Tool	Primary Purpose	Strengths	Limitations	Best Used When
YCSB	NoSQL benchmarking	Industry standard; widely adopted; ideal for vendor and hardware comparisons	Highly synthetic data; no realistic document structures or index selectivity; primary-key CRUD only	Comparing raw performance across vendors or hardware
Sysbench	System stress testing	Excellent at exposing CPU and disk I/O limits	Steep learning curve; Lua scripting required; limited use of MongoDB’s document model	Finding infrastructure bottlenecks
POCDriver	Basic workload generation	Simple CLI; quick to start generating load	Limited configurability; poor support for multi-stage application workflows	Generating background load or quick demos
mgodatagen	Data seeding	Maintains relational integrity; supports derived fields, sharding, and index creation	Static dataset only; no workload simulation	Creating realistic initial datasets before testing

The Challenger: plgm

Enter plgm. Unlike the tools above, which focus on server performance or static data generation, plgm focuses on realism. It was built on the premise that a benchmark is useless if the data and the behavior don’t look like your application. Instead of blasting random keys at the database, plgm allows you to define custom schemas and query patterns that strictly mirror your actual application.

The plgm Advantage

1. Real Data, Not Random Junk

plgm integrates with gofakeit to generate realistic data as opposed to filling your database with random strings.

Need a user profile with a nested array of 3 distinct addresses?
Need valid email addresses, UUIDs, or realistic dates?

plgm handles this natively. This means your indexes and compression ratios will behave exactly as they do in production. You can literally provide the exact collection definitions and query patterns your application uses, and plgm will execute that precise workload.

2. Native Aggregation Support

Most benchmarks only test simple “Find by ID” queries. But real MongoDB apps run heavy aggregation pipelines among other queries. plgm allows you to define from the most simple query to the most complex pipelines (with $match, $group, $lookup, etc.) in a simple JSON format.
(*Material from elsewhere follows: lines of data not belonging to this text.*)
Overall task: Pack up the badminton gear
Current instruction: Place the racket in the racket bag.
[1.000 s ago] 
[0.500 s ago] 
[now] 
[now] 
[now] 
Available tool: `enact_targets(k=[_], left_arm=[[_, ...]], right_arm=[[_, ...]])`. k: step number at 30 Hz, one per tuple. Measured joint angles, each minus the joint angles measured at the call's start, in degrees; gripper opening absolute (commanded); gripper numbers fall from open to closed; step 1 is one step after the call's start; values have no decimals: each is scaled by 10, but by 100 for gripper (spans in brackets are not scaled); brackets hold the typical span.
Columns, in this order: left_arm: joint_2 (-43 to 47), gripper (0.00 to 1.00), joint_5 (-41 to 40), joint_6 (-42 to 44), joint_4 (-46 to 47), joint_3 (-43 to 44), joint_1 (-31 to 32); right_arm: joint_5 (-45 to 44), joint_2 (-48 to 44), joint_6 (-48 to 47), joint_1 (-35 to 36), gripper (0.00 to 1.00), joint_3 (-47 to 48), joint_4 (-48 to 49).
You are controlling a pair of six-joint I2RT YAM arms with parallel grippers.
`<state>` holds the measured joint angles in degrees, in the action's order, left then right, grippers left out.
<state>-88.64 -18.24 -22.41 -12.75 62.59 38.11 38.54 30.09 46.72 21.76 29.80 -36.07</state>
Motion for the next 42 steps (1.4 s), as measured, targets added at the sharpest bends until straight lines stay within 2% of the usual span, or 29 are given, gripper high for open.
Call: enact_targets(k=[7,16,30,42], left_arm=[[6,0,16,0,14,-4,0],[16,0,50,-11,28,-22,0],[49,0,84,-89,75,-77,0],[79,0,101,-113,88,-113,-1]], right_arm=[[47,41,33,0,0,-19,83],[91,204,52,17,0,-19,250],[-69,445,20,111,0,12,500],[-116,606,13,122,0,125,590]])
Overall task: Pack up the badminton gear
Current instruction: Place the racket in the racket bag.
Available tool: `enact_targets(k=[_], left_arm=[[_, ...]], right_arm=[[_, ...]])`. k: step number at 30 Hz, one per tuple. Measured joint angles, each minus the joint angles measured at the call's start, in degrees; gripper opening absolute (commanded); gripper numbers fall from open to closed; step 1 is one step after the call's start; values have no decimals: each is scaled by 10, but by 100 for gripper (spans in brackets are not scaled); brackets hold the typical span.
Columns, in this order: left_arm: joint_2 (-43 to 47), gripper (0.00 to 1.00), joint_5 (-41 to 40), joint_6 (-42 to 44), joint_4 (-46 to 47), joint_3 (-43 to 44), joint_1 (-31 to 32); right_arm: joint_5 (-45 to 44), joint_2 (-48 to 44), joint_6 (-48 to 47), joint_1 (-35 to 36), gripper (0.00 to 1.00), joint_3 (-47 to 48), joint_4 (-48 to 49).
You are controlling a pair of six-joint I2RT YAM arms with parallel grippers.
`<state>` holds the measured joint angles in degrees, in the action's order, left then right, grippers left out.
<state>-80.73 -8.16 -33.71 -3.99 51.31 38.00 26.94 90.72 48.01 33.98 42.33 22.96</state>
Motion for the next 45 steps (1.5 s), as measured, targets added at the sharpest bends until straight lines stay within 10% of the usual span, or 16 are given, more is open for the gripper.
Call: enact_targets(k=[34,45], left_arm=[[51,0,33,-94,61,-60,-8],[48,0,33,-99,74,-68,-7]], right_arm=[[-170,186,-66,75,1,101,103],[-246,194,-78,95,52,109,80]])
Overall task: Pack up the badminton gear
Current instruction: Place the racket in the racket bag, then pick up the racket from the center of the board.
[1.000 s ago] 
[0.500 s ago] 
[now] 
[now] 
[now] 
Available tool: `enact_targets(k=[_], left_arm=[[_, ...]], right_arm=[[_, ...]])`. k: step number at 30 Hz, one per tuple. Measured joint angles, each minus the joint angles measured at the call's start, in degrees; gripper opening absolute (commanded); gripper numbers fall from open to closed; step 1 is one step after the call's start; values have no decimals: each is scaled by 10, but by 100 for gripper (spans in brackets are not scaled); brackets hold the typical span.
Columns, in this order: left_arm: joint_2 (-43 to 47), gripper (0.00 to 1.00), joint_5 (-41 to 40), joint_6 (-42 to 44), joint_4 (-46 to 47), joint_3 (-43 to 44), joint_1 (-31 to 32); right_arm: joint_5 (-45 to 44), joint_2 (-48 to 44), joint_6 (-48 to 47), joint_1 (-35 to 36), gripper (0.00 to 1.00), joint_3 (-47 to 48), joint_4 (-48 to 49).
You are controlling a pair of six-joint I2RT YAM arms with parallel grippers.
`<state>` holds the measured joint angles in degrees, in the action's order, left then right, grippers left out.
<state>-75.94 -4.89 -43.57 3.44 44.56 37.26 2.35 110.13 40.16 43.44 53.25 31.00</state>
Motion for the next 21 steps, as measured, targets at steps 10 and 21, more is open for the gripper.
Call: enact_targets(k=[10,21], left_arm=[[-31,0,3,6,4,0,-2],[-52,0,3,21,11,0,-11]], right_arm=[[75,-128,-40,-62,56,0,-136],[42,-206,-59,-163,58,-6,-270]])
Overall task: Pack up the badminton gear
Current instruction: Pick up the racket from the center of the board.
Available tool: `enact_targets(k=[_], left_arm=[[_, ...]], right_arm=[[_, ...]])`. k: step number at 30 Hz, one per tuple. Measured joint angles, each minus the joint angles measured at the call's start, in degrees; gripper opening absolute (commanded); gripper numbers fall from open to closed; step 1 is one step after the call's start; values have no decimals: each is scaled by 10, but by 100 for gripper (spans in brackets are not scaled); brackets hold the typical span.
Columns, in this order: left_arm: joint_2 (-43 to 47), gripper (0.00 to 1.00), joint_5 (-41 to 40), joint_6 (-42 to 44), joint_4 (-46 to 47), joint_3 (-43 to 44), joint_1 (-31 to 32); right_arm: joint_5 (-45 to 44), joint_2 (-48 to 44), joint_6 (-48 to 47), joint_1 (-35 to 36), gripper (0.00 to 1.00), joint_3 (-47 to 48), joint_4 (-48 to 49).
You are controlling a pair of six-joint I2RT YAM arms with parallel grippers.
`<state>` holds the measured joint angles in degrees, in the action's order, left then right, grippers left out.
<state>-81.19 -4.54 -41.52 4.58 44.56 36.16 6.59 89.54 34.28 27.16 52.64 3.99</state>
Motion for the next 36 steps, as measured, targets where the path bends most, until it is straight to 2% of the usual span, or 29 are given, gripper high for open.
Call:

You can finally stress-test that analytical dashboard query before it takes down your production cluster.

3. “Configuration as Code” for Workloads

Instead of learning Lua (Sysbench) or complex Java classes (YCSB), plgm uses simple JSON files to define your workload.

Collections.json: Define your document structure.
Queries.json: Define your mix of Finds, Updates, Deletes and Aggregates.

You can look at your application logs, copy the slow queries into queries.json, and instantly reproduce that exact load in your staging environment. Simply replace the specific values with type placeholders (<int> , <string>, etc …), and plgm will work its magic—automatically generating randomized, type-safe values for every execution.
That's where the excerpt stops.